Most academic discussions of eminent domain also overlook the fact that the compensation that a property owner receives almost always results from a bargain between the owner and a Taker, rather than a judicial determination of the property’s fair market value. State and federal laws require Takers, in most instances, to seek to purchase property on the market before resorting to eminent domain. Even if pre-condemnation bargaining were not required, the government would have important incentives to negotiate to avoid the high “due process costs” associated with a formal eminent domain proceeding.
Anecdotal accounts accusing the government of “low balling” property owners during pre-condemnation negotiations are common. It is difficult to evaluate these claims. Certainly, the negotiations that precede a condemnation differ in material respects from arms-length negotiations between private individuals. Pre-condemnation negotiations really do occur in “in the shadow of the law.” Eminent domain is the classic example of liability-rule protection of an entitlement: both parties understand that an objecting property owner cannot ultimately say no. Owners have little incentive to ask for more than market value if they realize that they will not get it. Of course, if a property owner believes that the government is understating the value of her property, she could exercise her legal right to challenge the amount of compensation offered in court. But, a rational property owner will not force the government to condemn her land unless the expected value of the proceeding—that is, the award minus litigation costs—exceeds the government’s offer.
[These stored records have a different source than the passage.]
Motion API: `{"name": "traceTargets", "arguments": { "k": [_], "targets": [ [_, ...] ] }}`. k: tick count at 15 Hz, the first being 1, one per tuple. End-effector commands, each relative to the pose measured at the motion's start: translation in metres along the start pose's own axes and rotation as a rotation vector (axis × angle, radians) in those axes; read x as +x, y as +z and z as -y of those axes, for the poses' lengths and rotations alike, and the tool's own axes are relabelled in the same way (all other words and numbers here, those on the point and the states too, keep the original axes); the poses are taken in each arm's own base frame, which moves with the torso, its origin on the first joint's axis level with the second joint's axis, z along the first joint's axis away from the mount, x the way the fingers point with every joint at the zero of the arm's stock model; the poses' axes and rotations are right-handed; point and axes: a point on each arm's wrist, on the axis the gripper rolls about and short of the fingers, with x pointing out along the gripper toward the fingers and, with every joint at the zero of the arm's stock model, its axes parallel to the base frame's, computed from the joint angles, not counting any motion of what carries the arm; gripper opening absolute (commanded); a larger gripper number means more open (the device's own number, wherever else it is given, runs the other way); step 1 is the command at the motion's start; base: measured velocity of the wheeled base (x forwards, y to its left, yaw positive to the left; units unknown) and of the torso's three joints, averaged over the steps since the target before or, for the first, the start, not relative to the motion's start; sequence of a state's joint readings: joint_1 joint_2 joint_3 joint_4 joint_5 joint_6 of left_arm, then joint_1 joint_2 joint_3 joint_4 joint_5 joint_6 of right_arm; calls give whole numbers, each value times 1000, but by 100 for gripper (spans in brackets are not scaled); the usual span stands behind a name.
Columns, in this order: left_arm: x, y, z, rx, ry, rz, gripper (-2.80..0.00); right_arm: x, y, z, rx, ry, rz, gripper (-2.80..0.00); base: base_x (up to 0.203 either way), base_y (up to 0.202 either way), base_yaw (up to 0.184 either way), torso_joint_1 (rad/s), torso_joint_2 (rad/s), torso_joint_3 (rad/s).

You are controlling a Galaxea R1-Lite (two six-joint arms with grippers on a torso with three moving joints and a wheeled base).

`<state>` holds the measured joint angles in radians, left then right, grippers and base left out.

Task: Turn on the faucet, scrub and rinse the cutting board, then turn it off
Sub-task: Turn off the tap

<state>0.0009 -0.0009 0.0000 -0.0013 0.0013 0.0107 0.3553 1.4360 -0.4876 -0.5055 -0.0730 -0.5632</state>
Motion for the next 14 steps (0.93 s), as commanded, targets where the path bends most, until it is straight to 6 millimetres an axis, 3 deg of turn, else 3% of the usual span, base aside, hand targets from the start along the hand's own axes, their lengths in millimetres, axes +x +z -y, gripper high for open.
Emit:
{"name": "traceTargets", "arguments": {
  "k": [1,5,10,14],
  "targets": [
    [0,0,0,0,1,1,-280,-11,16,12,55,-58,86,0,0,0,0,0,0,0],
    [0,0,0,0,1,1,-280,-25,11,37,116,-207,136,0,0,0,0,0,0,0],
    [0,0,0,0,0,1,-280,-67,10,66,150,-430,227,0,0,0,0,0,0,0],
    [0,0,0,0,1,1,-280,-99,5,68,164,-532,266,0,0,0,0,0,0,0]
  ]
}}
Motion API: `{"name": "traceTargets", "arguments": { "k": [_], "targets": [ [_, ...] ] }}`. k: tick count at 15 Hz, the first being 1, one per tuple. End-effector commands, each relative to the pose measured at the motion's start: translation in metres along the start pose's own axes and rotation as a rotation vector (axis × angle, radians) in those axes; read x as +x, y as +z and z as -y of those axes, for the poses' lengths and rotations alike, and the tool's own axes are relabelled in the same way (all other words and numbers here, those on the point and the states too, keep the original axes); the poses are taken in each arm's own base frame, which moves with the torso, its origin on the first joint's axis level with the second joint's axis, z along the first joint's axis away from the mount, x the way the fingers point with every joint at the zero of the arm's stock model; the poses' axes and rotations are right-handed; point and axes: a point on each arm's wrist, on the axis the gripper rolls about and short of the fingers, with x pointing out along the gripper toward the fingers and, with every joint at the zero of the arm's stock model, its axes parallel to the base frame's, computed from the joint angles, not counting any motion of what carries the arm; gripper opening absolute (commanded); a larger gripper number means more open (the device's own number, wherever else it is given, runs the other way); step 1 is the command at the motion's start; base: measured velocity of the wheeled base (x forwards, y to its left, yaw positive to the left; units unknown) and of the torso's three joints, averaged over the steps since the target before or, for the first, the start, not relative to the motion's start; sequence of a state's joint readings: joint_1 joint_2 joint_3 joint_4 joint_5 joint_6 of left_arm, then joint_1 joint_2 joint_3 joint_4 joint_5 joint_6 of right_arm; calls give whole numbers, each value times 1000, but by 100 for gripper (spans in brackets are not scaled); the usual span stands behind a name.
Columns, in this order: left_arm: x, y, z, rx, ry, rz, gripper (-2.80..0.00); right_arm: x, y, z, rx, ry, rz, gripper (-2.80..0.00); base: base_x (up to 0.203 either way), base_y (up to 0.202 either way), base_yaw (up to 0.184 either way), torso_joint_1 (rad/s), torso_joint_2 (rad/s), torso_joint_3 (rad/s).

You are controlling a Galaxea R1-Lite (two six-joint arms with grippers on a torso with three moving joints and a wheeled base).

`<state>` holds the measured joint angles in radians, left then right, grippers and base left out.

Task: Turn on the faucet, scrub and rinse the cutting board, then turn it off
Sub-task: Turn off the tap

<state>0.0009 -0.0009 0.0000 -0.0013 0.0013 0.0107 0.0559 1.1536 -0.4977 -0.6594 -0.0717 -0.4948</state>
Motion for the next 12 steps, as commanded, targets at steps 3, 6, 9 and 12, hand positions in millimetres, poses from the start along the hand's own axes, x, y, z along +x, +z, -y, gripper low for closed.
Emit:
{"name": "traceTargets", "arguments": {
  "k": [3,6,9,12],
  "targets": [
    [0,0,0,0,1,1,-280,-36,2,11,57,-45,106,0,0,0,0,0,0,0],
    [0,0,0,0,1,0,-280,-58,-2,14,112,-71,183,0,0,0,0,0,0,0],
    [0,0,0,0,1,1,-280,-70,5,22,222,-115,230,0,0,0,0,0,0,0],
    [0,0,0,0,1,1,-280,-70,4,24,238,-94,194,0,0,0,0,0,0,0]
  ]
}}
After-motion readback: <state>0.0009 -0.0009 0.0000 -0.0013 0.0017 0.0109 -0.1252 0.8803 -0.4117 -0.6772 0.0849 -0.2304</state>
That said, Takers operate under significant incentives to reach a mutually advantageous agreement. For example, many states penalize the government for failed negotiations by awarding the property owner attorney fees and costs if the final judgment in an eminent domain proceeding exceeds the government’s final offer. These fee-shifting statutes penalize the government for unreasonably refusing to settle prior to trial. As a California appellate court recently observed, “one would expect a prudent condemnor to offer its best estimate of fair market value plus some reflection of its own savings from avoiding trial, with a further upward adjustment for elimination of potential liability for the condemnee’s litigation expenses.” Building the H2 Plant: A Bargaining Case Study
Because the negotiations between property owners and Takers are opaque and decentralized, it is difficult to gain information about how the bargaining process works. The remainder of this Post therefore outlines a case study that I conducted of an economic-development project near my home in South Bend, Indiana. This project required the assembly of fifty-two parcels in order to construct a manufacturing facility that promised to generate significant economic benefits to a relatively depressed economic area. This case study is not generalizable, but it does yield insights into the kinds of factors influencing Takers’ negotiations with property owners.
AM General has manufactured “Humvees” in northern Indiana since 1984. In 1992, AM General began to use this plant to manufacture ultra-luxury sports utility vehicles (known as the “Hummer” or “H1”) for civilian use. In 1999, GM acquired exclusive rights to the Hummer trademark, but agreed that AM General would manufacture a smaller, more affordable, “H2,” for GM. This agreement was conditioned upon AM General acquiring the property for a new 630,000-square-foot manufacturing facility quite quickly. AM General and GM decided to build the new plant directly adjacent to the existing Humvee facility. The property needed for these purposes consisted of fifty-two separate lots in a low-density, blue-collar, residential neighborhood.
AM General itself acquired the seven parcels directly adjacent to its property; these property owners received, on average, 141% of the appraised value of their homes. St. Joseph County, Indiana agreed to acquire the remainder of the needed land, by eminent domain if necessary. The County began to take steps to pave the way for condemnations. These initial legal moves upset residents, causing the the County to allow more time for private negotiations. Between March and June of 2000, the County purchased the remaining parcels voluntarily. The County now leases the property back to AM General.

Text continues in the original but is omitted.